The Contract Pattern: Hard Gates for AI Agents

AI agents know how to start a task. They don’t always know when to stop.

This is one of those observations that sounds trivial until you’ve watched an agent complete a task to its own satisfaction, declare success, and leave behind something that doesn’t match what was intended. Not because it made a catastrophic error — the work is often technically correct — but because “done” was left vague, and the agent found its own definition.

The contract pattern is the architectural response to this. Before a task begins, you write an explicit contract: a structured document that defines the acceptance criteria, the specific conditions that must all be satisfied for the task to be considered complete, and sometimes the conditions that would trigger an escalation rather than a completion. The session doesn’t end until every criterion in the contract is checked off — and the checking is explicit, not implicit.

I started using this personally after reading about agentic engineering patterns that emphasised completion criteria as a first-class design concern. The insight that landed was this: agents are optimised for task execution, not for the meta-question of whether the task is actually done. That meta-question is a human responsibility, and the contract pattern is how you make it a structural responsibility rather than a hope.

In practice, a contract file looks simple: a checklist of specific, verifiable conditions. Not “the code works” but “the test suite passes with zero failures,” “the API endpoint returns the expected schema for all three edge cases,” “the documentation reflects the changed interface.” Each item is verifiable without subjective judgment. The agent works through the task and checks each criterion against the actual output. A hook or a prompt structure prevents the session from concluding until the checklist is complete.

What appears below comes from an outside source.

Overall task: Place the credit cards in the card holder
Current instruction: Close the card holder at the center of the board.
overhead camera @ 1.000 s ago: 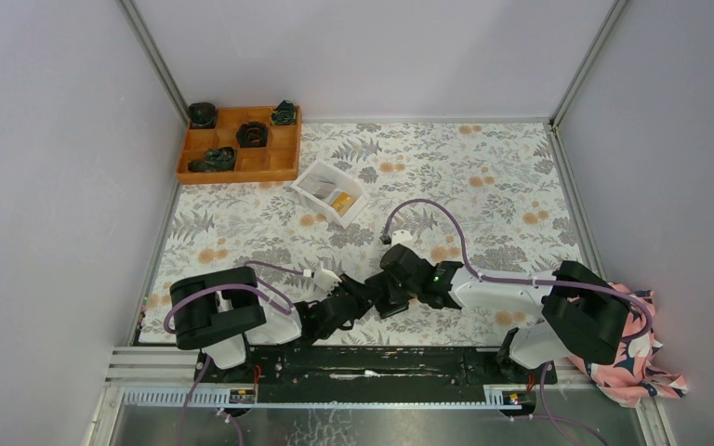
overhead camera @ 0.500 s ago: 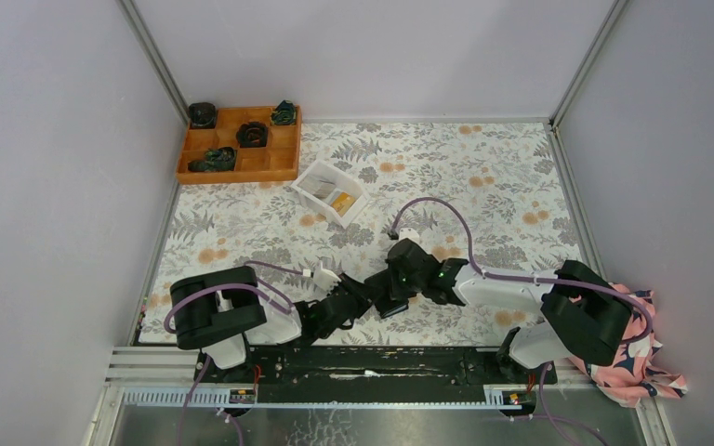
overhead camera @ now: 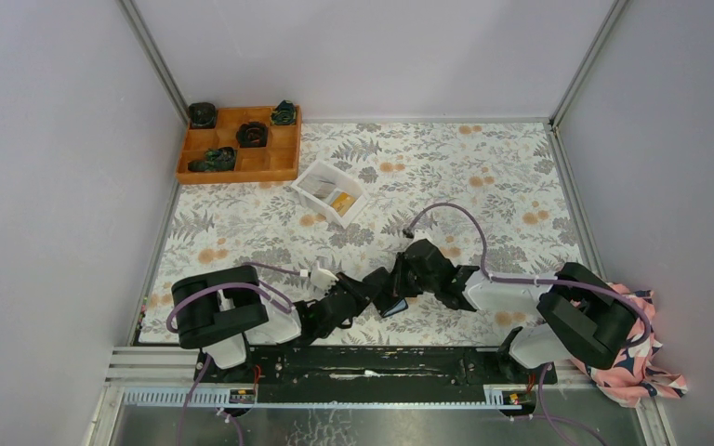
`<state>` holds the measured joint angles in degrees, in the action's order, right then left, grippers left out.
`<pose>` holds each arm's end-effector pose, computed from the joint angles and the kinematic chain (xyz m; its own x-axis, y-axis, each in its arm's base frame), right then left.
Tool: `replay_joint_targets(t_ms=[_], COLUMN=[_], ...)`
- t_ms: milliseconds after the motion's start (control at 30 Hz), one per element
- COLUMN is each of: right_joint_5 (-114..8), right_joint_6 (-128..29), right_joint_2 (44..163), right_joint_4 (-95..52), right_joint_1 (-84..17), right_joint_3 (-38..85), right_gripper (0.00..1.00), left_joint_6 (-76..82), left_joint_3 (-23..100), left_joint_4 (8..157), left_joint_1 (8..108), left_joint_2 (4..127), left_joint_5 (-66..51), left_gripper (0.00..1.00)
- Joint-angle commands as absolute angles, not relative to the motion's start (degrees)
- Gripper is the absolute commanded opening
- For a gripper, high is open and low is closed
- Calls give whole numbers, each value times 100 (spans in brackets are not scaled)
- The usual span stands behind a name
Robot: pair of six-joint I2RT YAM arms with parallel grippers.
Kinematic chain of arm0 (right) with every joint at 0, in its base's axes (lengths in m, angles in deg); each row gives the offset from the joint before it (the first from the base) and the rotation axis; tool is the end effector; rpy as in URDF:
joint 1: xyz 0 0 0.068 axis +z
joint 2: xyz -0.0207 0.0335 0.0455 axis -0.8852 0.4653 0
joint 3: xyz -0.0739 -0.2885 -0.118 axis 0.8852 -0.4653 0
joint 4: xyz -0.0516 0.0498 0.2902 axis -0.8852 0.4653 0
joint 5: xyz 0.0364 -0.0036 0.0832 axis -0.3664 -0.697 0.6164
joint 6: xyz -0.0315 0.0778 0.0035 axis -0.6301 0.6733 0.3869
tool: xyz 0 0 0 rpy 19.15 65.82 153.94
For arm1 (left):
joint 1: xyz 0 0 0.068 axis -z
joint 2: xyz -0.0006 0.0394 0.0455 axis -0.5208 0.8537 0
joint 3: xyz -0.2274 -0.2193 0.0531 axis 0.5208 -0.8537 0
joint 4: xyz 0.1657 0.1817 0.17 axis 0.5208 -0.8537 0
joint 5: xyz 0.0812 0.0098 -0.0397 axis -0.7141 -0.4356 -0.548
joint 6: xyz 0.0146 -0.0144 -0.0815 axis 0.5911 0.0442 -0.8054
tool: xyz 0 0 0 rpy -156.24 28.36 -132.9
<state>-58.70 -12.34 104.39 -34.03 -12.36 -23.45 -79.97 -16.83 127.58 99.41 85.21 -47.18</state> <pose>0.1942 0.2345 0.1311 -0.8516 0.0682 -0.5198 -0.2614 0.8041 0.5339 0.1409 -0.2463 0.0879 -0.6071 -0.7675 -0.2061 -0.2402 0.4244 -0.8730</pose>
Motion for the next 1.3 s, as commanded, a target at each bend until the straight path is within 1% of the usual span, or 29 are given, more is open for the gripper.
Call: replay_joint_targets(t_ms=[0, 200, 300, 467, 567, 633, 833, 967, 1167, 1267], right_joint_5=[-5785, -5955, -6054, -6134, -6180, -6180, -6254, -6245, -6207, -6207], right_joint_6=[-822, -739, -813, -899, -962, -987, -1118, -1153, -1161, -1153], right_joint_2=[11421, 10973, 10715, 10241, 10032, 9894, 9664, 9733, 9892, 9910], right_joint_4=[-3299, -3233, -2918, -2616, -2454, -2403, -2182, -2205, -2340, -2376], right_joint_1=[-1130, -1130, -1129, -1130, -1131, -1129, -1130, -1132, -1132, -1129], right_joint_3=[-3299, -3589, -3548, -3522, -3478, -3476, -3351, -3320, -3334, -3360], right_gripper=[2, 3, 6, 18, 23, 24, 26, 26, 25, 24], left_joint_6=[-7883, -7766, -7610, -7276, -7225, -7224, -7160, -7044, -6354, -6107], left_joint_3=[-1684, -1632, -1503, -1293, -1217, -1228, -1211, -1173, -932, -941], left_joint_4=[12509, 12473, 12282, 11939, 11809, 11874, 12090, 12232, 12171, 12442], left_joint_1=[9873, 9860, 9821, 9749, 9700, 9695, 9605, 9571, 9543, 9509], left_joint_2=[8795, 8683, 8543, 8301, 8270, 8293, 8437, 8484, 8368, 8328], left_joint_5=[-4582, -4616, -4634, -4743, -4807, -4827, -4741, -4625, -4386, -4254], left_gripper=[20, 21, 24, 27, 27, 27, 27, 27, 26, 24])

The enterprise version of this problem is the same, scaled. AI projects in financial services fail the same way. Teams define inputs and models carefully. They specify what the system should do. They leave “done” vague. The result is sprint reviews that become vibes — presentations of outputs that look like progress but haven’t been checked against specific completion criteria. Milestones that are reached by agreement rather than by verification. Projects that ship technically functional systems that don’t actually satisfy the business requirement that motivated them, because the business requirement was never written down in a form that could be checked.

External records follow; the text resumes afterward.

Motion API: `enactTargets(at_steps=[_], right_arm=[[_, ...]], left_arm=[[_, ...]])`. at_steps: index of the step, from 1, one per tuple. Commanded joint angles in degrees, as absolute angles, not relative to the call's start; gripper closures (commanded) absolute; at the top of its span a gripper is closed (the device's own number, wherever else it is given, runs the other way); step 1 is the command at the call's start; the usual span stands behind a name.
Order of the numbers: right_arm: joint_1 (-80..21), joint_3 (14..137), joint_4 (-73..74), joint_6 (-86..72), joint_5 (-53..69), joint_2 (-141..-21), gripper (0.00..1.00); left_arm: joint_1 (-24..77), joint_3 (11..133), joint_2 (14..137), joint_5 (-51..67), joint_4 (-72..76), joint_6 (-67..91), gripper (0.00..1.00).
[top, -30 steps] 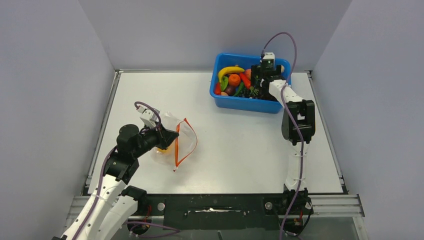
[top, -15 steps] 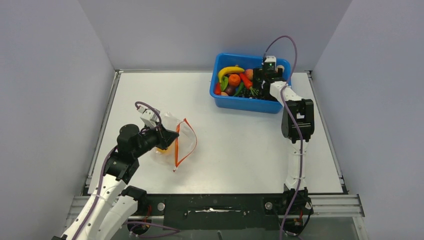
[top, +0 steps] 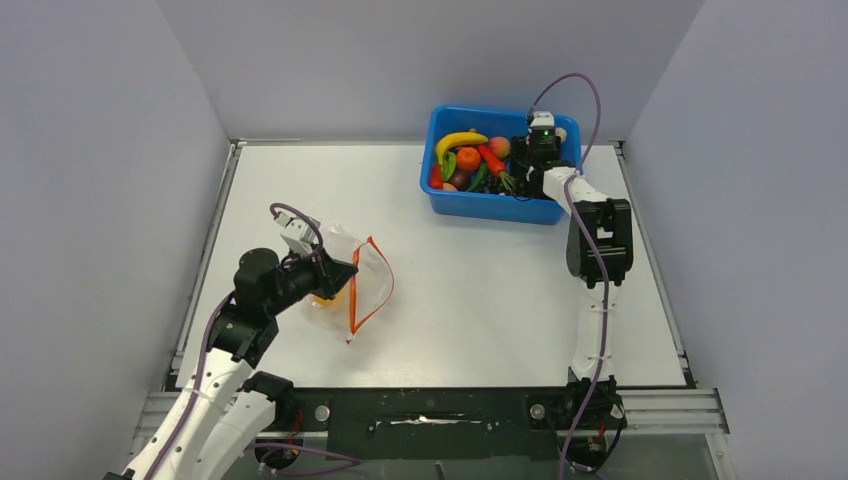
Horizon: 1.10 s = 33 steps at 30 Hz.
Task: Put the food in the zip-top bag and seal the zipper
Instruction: Pick up the fake fruit from the bin.
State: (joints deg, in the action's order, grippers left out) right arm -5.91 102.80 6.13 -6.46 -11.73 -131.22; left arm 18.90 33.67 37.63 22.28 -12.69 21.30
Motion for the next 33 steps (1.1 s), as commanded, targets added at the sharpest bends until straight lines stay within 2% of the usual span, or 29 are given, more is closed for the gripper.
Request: enactTargets(at_steps=[1, 15, 33], right_arm=[[-5.54, 101.95, 3.02, -6.41, -9.67, -126.13, 0.45], [-5.68, 96.97, 5.04, -7.72, -6.67, -118.26, 0.52], [-9.92, 86.69, 7.28, -9.29, -2.51, -100.88, 0.54]], left_arm=[[18.37, 34.28, 37.5, 22.85, -10.88, 20.39, 1.0], [18.37, 34.19, 37.61, 22.76, -10.85, 20.57, 1.0], [18.37, 34.02, 38.28, 23.55, -10.55, 20.92, 1.0]])
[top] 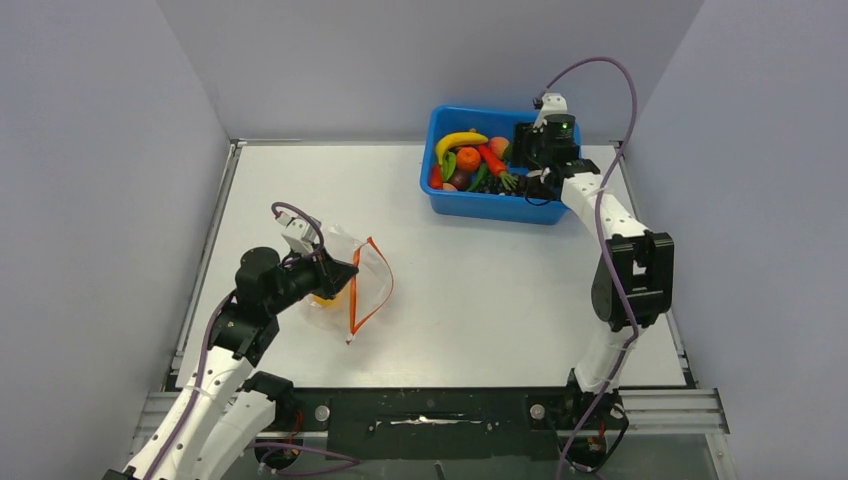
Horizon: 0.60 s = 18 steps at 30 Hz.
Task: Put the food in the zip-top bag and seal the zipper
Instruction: Pick up the fake fruit from the bin.
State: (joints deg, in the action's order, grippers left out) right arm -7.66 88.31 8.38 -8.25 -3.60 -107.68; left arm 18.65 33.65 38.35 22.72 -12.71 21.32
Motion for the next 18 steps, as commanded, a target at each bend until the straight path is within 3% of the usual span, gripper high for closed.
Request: enactTargets(at_steps=[1, 11, 18], right_arm=[[-10.58, 86.02, 7.64, -9.65, -2.4, -99.61, 0.54], [-18.42, 74.87, 6.73, -10.07, -0.67, -88.27, 0.53], [-25.86, 62.15, -2.58, -12.85, 1.73, -79.27, 0.54]], left_arm=[[18.37, 34.06, 38.29, 23.51, -10.55, 20.92, 1.0], [18.37, 33.73, 38.58, 23.73, -10.15, 21.44, 1.0], [18.46, 33.58, 38.75, 23.64, -9.86, 21.95, 1.0]])
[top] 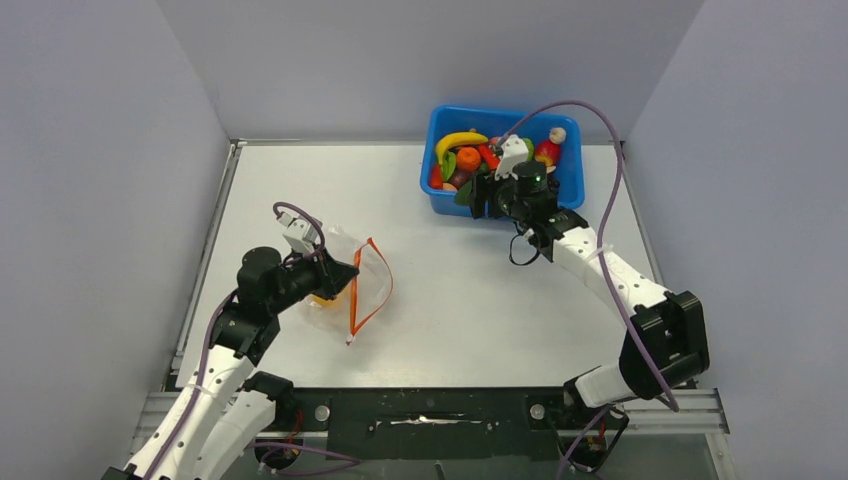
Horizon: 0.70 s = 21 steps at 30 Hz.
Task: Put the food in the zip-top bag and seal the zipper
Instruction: Pick up the fake fruit from the bin.
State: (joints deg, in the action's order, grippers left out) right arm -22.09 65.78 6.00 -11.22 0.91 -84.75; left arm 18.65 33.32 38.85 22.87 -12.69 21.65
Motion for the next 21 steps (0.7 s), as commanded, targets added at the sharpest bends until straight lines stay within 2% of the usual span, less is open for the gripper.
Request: enactTargets(at_steps=[1, 14, 21], right_arm=[[-27.12, 61.04, -3.04, -13.09, 0.84, -78.23, 0.54], [-38.52, 49.83, -11.6, -9.1, 2.19, -65.04, 0.55], [-46.35, 45.89, -15.84, -3.01, 2.92, -62.88, 0.56]], left_arm=[[18.38, 33.57, 38.81, 23.52, -9.85, 22.01, 1.0], [18.46, 32.78, 38.69, 24.87, -4.34, 28.55, 1.0], [18.5, 33.6, 39.51, 24.34, -0.62, 32.01, 1.0]])
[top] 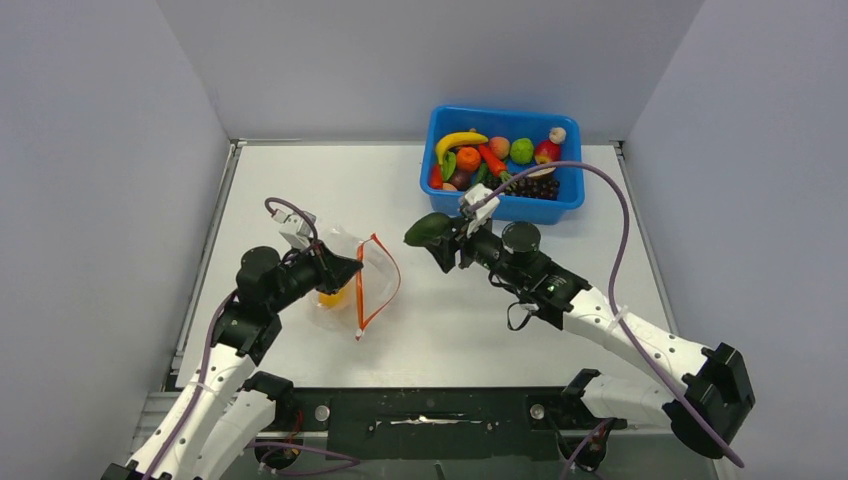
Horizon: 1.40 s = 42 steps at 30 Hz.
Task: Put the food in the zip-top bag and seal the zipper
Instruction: Pick up the fake fruit from the bin, then place the fake fruit in the zipper food storage bag.
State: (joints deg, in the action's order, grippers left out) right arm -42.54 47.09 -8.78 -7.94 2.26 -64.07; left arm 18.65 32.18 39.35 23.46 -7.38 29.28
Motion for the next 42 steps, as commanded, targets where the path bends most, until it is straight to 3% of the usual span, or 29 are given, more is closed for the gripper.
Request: enactTargets(at_steps=[1, 26, 42], right_arm=[[-47.34, 45.66, -16.4, -2.09, 2.87, -63.09, 0.55], [-57.04, 48.48, -18.73, 3.23, 5.15, -79.25, 0.52], [-57.4, 51.99, -11.81, 0.08, 3.64, -79.03, 0.26]], left_arm=[[18.46, 33.7, 39.53, 24.41, -0.35, 32.25, 1.0], [18.51, 30.66, 38.8, 29.95, 3.92, 34.72, 1.0], [18.46, 29.33, 37.35, 29.55, 3.88, 35.0, 1.0]])
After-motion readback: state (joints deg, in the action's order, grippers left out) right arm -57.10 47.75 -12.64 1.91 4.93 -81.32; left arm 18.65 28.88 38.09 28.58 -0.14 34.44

The contract pattern applied to enterprise AI projects is less of a software pattern and more of a governance discipline. Before any significant work begins, write the acceptance criteria in terms specific enough to check. Not “the model is accurate” but “the model achieves ≥90% recall on the validation set representing the distribution from Q3 2025.” Not “the governance framework is complete” but “the framework document has been reviewed and signed off by the named accountable person, the monitoring cadence is established, and the first quarterly review has been scheduled.”

Specificity is the hard part. Acceptance criteria that can be satisfied by a sufficiently optimistic interpretation of the output are not acceptance criteria — they’re aspirations written in checklist format. The test is whether two independent people would reach the same conclusion about whether the criterion has been met. If they wouldn’t, the criterion isn’t specific enough.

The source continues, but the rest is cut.